* _PROBLEM TO WORK ON_
In your copy of the data below, reproduce every entry exactly and omit the pictures.

*** MATERIAL PROVIDED ***

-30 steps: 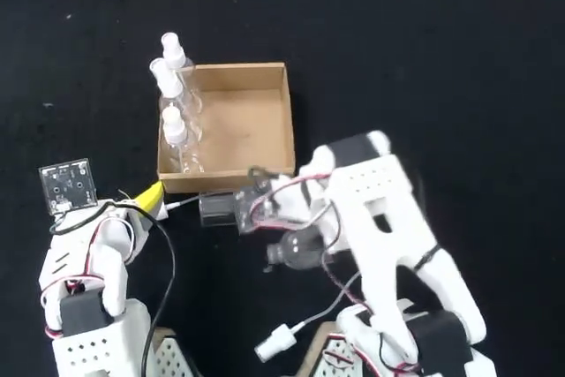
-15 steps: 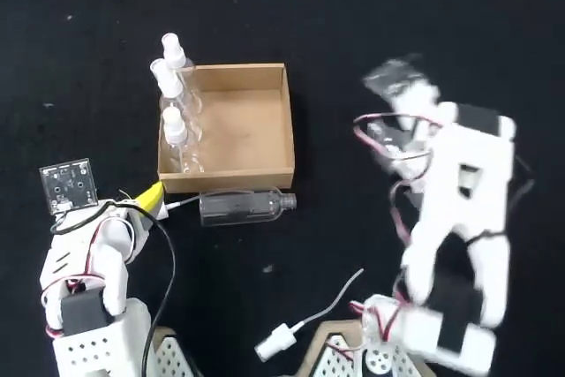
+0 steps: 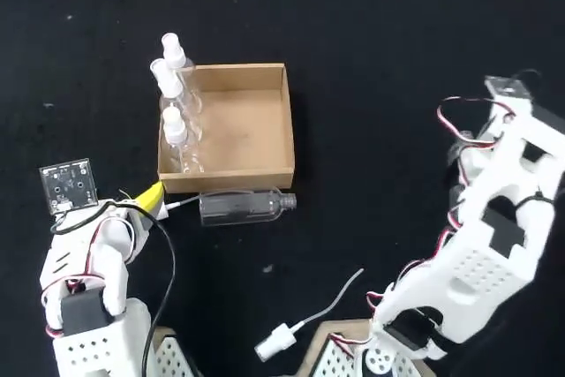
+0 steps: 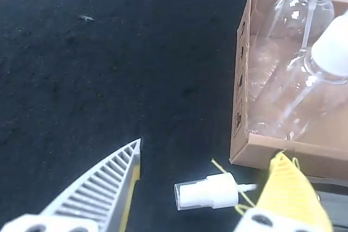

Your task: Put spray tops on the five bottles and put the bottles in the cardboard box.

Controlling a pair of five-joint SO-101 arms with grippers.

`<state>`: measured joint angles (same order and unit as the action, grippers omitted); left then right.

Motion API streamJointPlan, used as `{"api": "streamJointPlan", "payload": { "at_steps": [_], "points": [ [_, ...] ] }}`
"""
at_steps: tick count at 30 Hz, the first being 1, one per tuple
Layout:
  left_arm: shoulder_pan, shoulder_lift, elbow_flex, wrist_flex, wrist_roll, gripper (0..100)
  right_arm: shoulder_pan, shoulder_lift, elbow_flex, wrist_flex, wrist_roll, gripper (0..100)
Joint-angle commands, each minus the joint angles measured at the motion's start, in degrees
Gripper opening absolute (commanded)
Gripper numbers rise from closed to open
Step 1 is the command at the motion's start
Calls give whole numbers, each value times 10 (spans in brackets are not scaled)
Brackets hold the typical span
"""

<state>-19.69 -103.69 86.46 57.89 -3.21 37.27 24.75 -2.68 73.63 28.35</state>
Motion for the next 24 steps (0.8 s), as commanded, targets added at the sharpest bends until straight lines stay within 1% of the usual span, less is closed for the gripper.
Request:
{"api": "streamJointPlan", "payload": {
  "at_steps": [1, 5, 8, 12, 20, 21, 24],
  "points": [
    [-6, -8, -20, 0, -3, 249, 9, 6, -51, 32, 4, 77],
    [-6, -8, -20, 0, -3, 249, -7, 7, -87, 72, 7, 206],
    [-6, -8, -20, 0, -4, 249, -24, 8, -135, 106, 7, 258],
    [-6, -8, -20, 0, -4, 249, -40, 11, -194, 142, 6, 254],
    [-6, -8, -20, 0, -4, 249, -35, 12, -205, 134, 1, 258],
    [-6, -8, -20, 0, -4, 249, -33, 12, -205, 128, -4, 258],
    [-6, -8, -20, 0, -4, 249, -29, 12, -201, 108, -60, 258]
  ]
}}
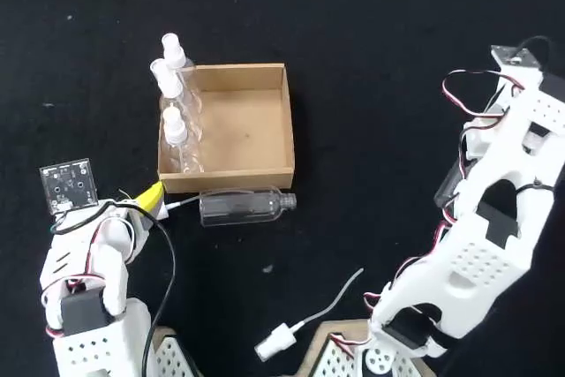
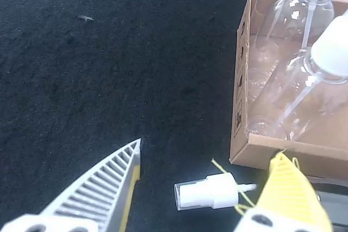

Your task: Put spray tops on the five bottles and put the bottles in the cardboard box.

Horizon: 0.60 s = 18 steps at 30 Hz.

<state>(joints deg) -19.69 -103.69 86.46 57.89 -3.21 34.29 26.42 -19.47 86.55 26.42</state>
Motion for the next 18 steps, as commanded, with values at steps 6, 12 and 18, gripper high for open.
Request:
{"api": "streamJointPlan", "payload": {
  "at_steps": [6, 12, 18],
  "points": [
    [-6, -8, -20, 0, -4, 249, 0, -5, -35, -40, -173, 258],
    [-8, -8, -20, 0, -4, 249, 2, 32, -37, -91, -229, 258],
    [-7, -8, -20, 0, -4, 249, 0, 120, -87, -62, -229, 258]
  ]
}}
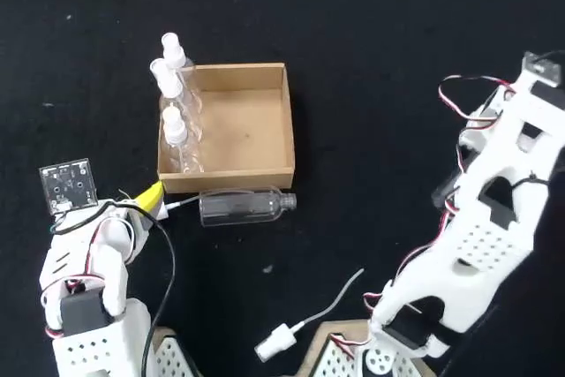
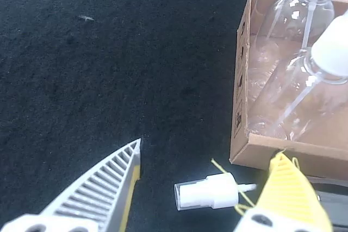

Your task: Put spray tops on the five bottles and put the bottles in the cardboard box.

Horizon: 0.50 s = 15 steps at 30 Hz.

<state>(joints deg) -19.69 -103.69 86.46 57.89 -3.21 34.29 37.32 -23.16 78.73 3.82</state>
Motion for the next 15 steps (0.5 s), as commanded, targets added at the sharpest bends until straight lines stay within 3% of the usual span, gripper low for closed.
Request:
{"api": "streamJointPlan", "payload": {
  "at_steps": [1, 6, 9, 12, 15],
  "points": [
    [-7, -8, -20, 0, -4, 249, -1, 22, -63, 29, -3, 257],
    [-7, -8, -20, 0, -4, 249, -3, 60, -140, 105, 1, 236],
    [-8, -8, -21, 0, -4, 249, -12, 73, -190, 117, 4, 116],
    [-7, -8, -21, 0, -4, 249, -35, 87, -229, 119, 58, 6],
    [-7, -8, -21, 0, -4, 249, -53, 93, -244, 147, 106, 10]
  ]
}}
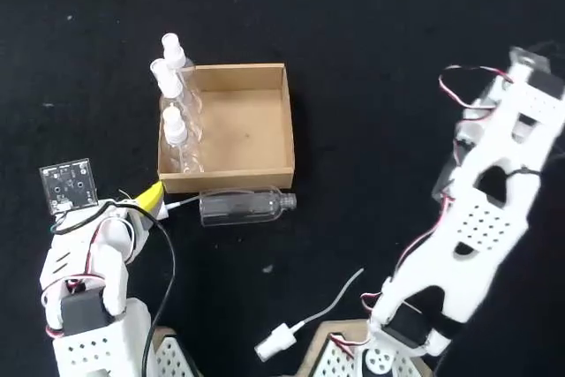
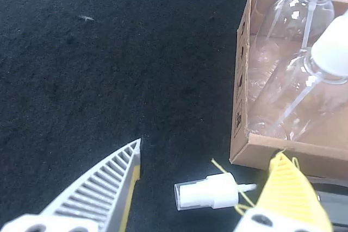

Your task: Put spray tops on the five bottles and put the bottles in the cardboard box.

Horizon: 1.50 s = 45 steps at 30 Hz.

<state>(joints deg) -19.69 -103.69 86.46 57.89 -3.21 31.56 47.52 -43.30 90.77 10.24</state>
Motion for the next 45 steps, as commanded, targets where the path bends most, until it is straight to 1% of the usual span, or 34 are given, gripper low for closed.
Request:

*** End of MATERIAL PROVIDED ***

* _ANSWER FOR THIS EXERCISE_
-30 steps: 
-15 steps: 
+0 steps: 
+0 steps: 

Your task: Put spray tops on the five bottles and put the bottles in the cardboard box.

Controlling a pair of five-joint SO-101 arms with grippers.

`<state>`: measured joint angles (same order and unit as the action, grippers omitted); left then right.

Motion API streamJointPlan, used as `{"api": "streamJointPlan", "payload": { "at_steps": [_], "points": [ [_, ...] ] }}`
"""
at_steps: tick count at 30 Hz, the first being 1, one per tuple
Layout:
  left_arm: shoulder_pan, shoulder_lift, elbow_flex, wrist_flex, wrist_roll, gripper (0..100)
  right_arm: shoulder_pan, shoulder_lift, elbow_flex, wrist_flex, wrist_roll, gripper (0..100)
Joint-angle commands, each minus the joint angles measured at the motion's start, in degrees
Gripper opening absolute (commanded)
Gripper numbers rise from closed to open
Step 1 is the command at the motion's start
Calls give whole numbers, each value times 10 (spans in brackets are not scaled)
Brackets hold the typical span
"""

<state>-19.69 -103.69 86.46 57.89 -3.21 37.27 24.75 -2.68 73.63 28.35</state>
Motion for the next 24 steps (0.8 s), as commanded, targets added at the sharpest bends until straight lines stay within 1% of the usual span, less is closed for the gripper.
Request:
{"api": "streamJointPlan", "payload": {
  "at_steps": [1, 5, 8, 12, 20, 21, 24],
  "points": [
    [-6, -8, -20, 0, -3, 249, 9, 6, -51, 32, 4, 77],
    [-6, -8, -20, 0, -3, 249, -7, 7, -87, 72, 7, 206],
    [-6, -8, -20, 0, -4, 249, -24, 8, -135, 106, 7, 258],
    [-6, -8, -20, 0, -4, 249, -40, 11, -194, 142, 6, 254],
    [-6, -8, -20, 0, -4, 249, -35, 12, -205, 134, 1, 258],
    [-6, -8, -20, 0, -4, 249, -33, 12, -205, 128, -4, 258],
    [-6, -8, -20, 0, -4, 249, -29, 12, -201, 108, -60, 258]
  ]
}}

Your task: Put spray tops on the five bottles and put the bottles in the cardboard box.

Horizon: 0.60 s = 18 steps at 30 Hz.

<state>(joints deg) -19.69 -103.69 86.46 57.89 -3.21 34.29 26.42 -19.47 86.55 26.42</state>
Motion for the next 18 steps, as commanded, with values at steps 6, 12 and 18, gripper high for open.
Request:
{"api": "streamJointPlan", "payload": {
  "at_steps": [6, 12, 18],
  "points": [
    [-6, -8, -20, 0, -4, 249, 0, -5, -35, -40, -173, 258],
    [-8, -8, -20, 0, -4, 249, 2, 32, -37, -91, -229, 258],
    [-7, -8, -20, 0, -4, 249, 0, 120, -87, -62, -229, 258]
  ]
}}

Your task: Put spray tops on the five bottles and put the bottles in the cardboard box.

Horizon: 0.50 s = 15 steps at 30 Hz.

<state>(joints deg) -19.69 -103.69 86.46 57.89 -3.21 34.29 37.32 -23.16 78.73 3.82</state>
Motion for the next 15 steps (0.5 s), as commanded, targets added at the sharpest bends until straight lines stay within 3% of the usual span, gripper low for closed.
Request:
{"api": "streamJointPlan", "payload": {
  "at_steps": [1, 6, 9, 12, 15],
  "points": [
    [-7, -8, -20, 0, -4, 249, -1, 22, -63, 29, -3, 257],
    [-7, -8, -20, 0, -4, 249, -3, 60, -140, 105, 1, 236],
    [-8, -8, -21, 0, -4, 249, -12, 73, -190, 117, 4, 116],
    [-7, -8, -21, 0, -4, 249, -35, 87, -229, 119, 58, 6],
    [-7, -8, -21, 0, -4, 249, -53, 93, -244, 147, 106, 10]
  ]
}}

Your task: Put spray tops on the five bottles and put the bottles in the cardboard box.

Horizon: 1.50 s = 45 steps at 30 Hz.

<state>(joints deg) -19.69 -103.69 86.46 57.89 -3.21 31.56 47.52 -43.30 90.77 10.24</state>
Motion for the next 45 steps, as commanded, targets where the path bends most, until it is straight to 1% of the usual span, or 34 are given, gripper low for closed.
Request:

This exercise has now been completed.